▶ **EXERCISE INSTRUCTIONS**: Copy the lines below word for word, skipping any image.

────────────────

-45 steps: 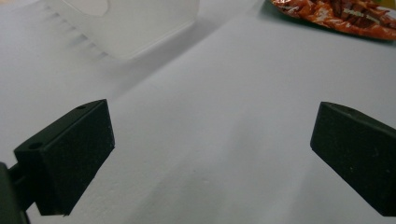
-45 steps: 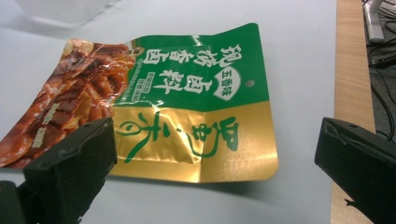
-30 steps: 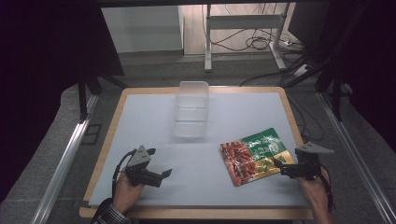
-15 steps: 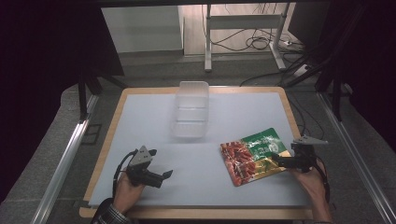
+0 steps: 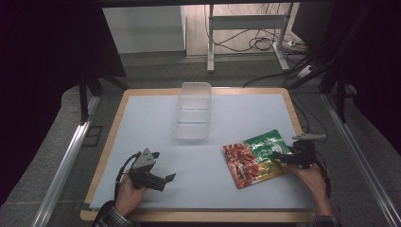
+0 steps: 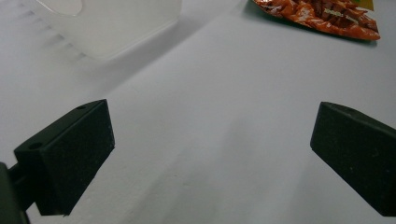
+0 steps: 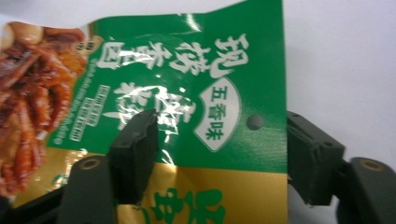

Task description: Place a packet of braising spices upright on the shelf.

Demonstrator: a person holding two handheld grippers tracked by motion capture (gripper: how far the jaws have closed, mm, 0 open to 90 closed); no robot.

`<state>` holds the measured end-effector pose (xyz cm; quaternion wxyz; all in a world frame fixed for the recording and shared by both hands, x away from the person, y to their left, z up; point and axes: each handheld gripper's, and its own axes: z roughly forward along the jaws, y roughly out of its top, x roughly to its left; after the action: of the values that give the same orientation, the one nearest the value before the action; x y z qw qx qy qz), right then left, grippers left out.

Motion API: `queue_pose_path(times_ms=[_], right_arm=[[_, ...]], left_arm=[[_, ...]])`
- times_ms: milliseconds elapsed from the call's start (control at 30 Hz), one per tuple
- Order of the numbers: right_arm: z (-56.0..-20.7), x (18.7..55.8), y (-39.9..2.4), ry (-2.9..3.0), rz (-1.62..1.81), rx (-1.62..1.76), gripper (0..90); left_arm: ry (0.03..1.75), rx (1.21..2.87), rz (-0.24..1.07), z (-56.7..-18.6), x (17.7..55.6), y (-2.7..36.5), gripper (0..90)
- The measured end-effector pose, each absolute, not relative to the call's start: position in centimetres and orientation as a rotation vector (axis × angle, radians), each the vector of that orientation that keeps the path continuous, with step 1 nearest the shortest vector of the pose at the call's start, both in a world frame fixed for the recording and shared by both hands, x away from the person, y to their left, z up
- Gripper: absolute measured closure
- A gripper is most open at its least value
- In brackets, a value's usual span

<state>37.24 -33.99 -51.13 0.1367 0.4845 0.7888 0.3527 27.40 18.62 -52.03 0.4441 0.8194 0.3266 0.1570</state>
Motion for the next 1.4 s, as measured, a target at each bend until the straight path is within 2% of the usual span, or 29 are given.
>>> queue_pose_path(times_ms=[67, 167, 200, 233, 267, 300, 500, 533, 567, 633, 1400], right_arm=[[-50.9, 37.2, -33.9, 2.294, 1.014, 1.388, 37.9], [-49.9, 36.9, -33.0, 2.307, 1.011, 1.313, 47.3], [-49.9, 36.9, -33.0, 2.307, 1.011, 1.313, 47.3], [-49.8, 36.9, -32.4, 2.328, 0.982, 1.281, 52.7], [-49.8, 36.9, -32.4, 2.328, 0.982, 1.281, 52.7], [-50.0, 37.0, -31.8, 2.350, 0.932, 1.264, 59.0], [-50.1, 37.3, -31.1, 2.358, 0.841, 1.257, 78.7], [-50.1, 37.3, -31.1, 2.358, 0.841, 1.257, 78.7], [-49.8, 37.1, -31.0, 2.347, 0.836, 1.247, 84.7], [-49.5, 37.1, -30.9, 2.333, 0.856, 1.259, 87.4], [-46.1, 35.5, -29.9, 2.231, 0.999, 1.250, 89.1]], left_arm=[[0.810, 2.034, 0.388, -52.0, 27.4, 18.6, 0.0], [0.807, 2.044, 0.386, -52.1, 27.4, 18.5, 0.0], [0.807, 2.044, 0.386, -52.1, 27.4, 18.5, 0.0], [0.806, 2.044, 0.384, -52.1, 27.4, 18.5, 0.0], [0.806, 2.044, 0.384, -52.1, 27.4, 18.5, 0.0], [0.804, 2.045, 0.386, -52.1, 27.4, 18.5, 0.0], [0.803, 2.048, 0.385, -52.1, 27.4, 18.4, 0.0], [0.803, 2.048, 0.385, -52.1, 27.4, 18.4, 0.0], [0.802, 2.049, 0.387, -52.1, 27.4, 18.4, 0.0], [0.801, 2.048, 0.388, -52.1, 27.4, 18.4, 0.0], [0.816, 2.029, 0.377, -52.0, 27.3, 18.6, 0.0]])
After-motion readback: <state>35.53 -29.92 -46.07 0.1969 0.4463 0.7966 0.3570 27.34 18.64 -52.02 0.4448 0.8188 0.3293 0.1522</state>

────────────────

▶ **RESULT BELOW**:
-45 steps: 
-45 steps: 
-30 steps: 
-15 steps: 
+0 steps: 
+0 steps: 
+0 steps: 

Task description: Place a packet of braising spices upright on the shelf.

Demonstrator: a person holding two handheld grippers tracked by motion capture (gripper: how far the jaws have closed, mm, 0 open to 90 closed); no robot.

`<state>` holds the measured end-effector pose (xyz cm; quaternion wxyz; all in a world frame fixed for the recording and shared by both hands, x away from the person, y to their left, z up; point and axes: each handheld gripper's, and its own axes: z roughly forward along the jaws, y roughly out of its top, x roughly to its left; after the action: of the values that give the same orientation, the one nearest the value before the action; x y z qw qx qy qz), right then left, grippers left out.

Motion API: `queue_pose_path(times_ms=[_], right_arm=[[_, ...]], left_arm=[[_, ...]])`
- times_ms: milliseconds elapsed from the call's start (control at 30 Hz), one per tuple
- Order of the numbers: right_arm: z (-56.0..-20.7), x (18.7..55.8), y (-39.9..2.4), ry (-2.9..3.0), rz (-1.62..1.81), rx (-1.62..1.76), gripper (0..90); left_arm: ry (0.03..1.75), rx (1.21..2.87), rz (-0.24..1.07), z (-56.7..-18.6), x (17.7..55.6), y (-2.7..36.5), gripper (0..90)
- The measured end-effector pose, each absolute, not relative to the call's start: position in centimetres and orientation as a rotation vector (axis × angle, radians), each the vector of that orientation that keeps the path continuous, with step 1 nearest the shortest vector of the pose at the call's start, both in a world frame fixed for the recording and shared by both hands, x away from the person, y to their left, z up
- Gripper: absolute measured closure
- A gripper is most open at its least value
- In brackets, a value's usual span

<state>37.24 -33.99 -51.13 0.1367 0.4845 0.7888 0.3527 27.40 18.62 -52.03 0.4441 0.8194 0.3266 0.1570</state>
Motion for the next 1.4 s, as measured, a target at each bend until the straight path is within 2% of the usual span, or 29 are given.
>>> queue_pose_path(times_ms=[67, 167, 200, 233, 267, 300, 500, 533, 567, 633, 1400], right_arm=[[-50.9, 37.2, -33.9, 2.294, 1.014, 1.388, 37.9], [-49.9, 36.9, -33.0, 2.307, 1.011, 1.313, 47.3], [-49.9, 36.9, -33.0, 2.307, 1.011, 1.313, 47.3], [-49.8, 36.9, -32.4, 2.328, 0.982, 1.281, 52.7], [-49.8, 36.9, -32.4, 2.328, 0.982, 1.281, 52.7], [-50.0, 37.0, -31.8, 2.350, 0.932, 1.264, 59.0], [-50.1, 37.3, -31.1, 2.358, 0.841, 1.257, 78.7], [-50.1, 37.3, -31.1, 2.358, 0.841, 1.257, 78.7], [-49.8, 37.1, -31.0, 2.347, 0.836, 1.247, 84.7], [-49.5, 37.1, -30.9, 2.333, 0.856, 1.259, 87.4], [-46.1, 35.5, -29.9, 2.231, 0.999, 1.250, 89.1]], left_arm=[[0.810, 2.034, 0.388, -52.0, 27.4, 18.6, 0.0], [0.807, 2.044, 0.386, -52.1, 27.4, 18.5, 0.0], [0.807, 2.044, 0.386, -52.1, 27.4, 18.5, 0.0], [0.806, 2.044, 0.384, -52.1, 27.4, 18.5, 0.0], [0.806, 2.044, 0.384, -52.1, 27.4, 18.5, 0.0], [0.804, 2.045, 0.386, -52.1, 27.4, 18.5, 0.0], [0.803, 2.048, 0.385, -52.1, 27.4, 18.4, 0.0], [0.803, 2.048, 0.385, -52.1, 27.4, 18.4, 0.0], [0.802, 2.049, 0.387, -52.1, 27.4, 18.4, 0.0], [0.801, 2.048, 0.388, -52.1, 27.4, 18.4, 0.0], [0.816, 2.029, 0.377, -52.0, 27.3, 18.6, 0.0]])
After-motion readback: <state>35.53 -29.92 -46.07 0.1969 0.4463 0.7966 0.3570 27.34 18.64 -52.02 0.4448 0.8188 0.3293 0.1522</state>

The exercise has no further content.